**Work item:** The listing below is to be written out word for word, minus its images.
[[ Data segment, beginning ]]
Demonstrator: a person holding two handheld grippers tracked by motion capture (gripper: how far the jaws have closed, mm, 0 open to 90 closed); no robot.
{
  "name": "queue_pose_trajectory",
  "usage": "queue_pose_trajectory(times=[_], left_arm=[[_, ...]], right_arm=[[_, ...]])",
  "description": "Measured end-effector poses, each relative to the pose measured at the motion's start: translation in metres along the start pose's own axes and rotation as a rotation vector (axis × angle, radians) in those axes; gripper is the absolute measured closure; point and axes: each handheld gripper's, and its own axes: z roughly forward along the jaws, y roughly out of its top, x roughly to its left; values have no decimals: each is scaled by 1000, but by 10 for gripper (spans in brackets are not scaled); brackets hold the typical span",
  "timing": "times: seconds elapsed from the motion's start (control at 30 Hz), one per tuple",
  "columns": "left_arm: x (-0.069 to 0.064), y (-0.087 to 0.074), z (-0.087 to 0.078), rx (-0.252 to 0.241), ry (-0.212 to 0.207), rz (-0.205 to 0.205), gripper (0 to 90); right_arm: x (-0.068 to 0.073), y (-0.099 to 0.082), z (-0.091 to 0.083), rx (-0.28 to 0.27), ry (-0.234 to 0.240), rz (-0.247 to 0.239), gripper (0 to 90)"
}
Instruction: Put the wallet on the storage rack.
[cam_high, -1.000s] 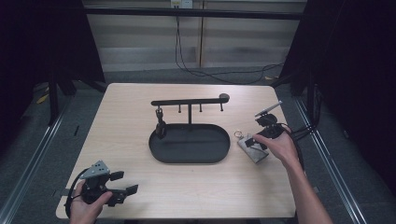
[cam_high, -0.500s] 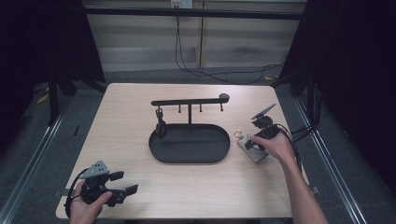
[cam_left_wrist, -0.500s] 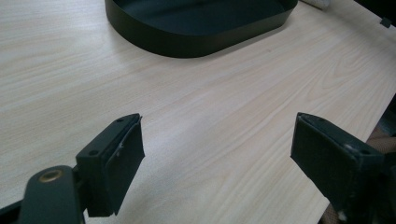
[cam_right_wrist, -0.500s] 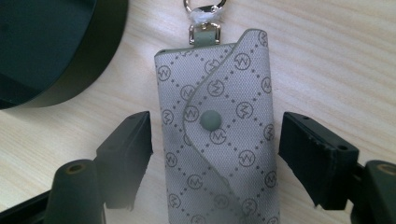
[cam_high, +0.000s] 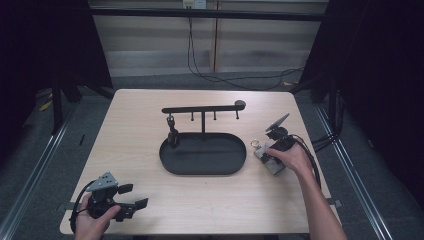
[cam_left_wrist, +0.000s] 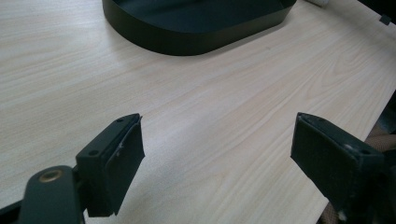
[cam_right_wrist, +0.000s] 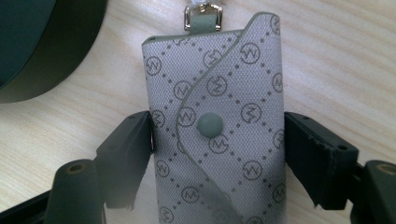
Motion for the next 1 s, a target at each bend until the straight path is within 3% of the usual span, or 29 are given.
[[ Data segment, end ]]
**Reply to the exercise:**
Demonstrator: a person holding two handheld grippers tracked by motion capture (gripper: how far the jaws have closed, mm, 0 open to 90 closed); no robot.
{
  "name": "queue_pose_trajectory",
  "usage": "queue_pose_trajectory(times=[_], left_arm=[[_, ...]], right_arm=[[_, ...]])",
  "description": "Measured end-effector poses, each relative to the pose measured at the motion's start: translation in metres along the start pose's own axes and rotation as a rotation vector (axis × angle, radians) in those axes; gripper is the absolute measured closure; point and axes: each handheld gripper's, and its own axes: z roughly forward along the jaws, y roughly out of its top, x roughly to its left; values have no decimals: each is scaled by 1000, but by 10 for gripper (spans in brackets are not scaled); brackets hold the typical span",
  "timing": "times: seconds elapsed from the motion's start (control at 30 Hz), one per tuple",
  "columns": "left_arm: x (-0.069 to 0.064), y (-0.087 to 0.074), z (-0.087 to 0.078), rx (-0.252 to 0.241), ry (-0.212 to 0.207), rz (-0.205 to 0.205), gripper (0 to 90); right_arm: x (-0.068 to 0.073), y (-0.099 to 0.082), z (-0.091 to 0.083), rx (-0.28 to 0.27), ry (-0.234 to 0.240), rz (-0.247 to 0.239), gripper (0 to 90)"
}
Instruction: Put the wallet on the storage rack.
[cam_high, -1.000s] 
[cam_high, -0.500s] 
[cam_left_wrist, -0.500s] 
[cam_right_wrist, -0.500s] 
[cam_high, +0.000s] 
[cam_left_wrist, +0.000s] 
[cam_right_wrist, +0.000s] 
Motion for the next 1 s, a target at each bend until the straight path is within 3% of the usual span, or 29 are given.

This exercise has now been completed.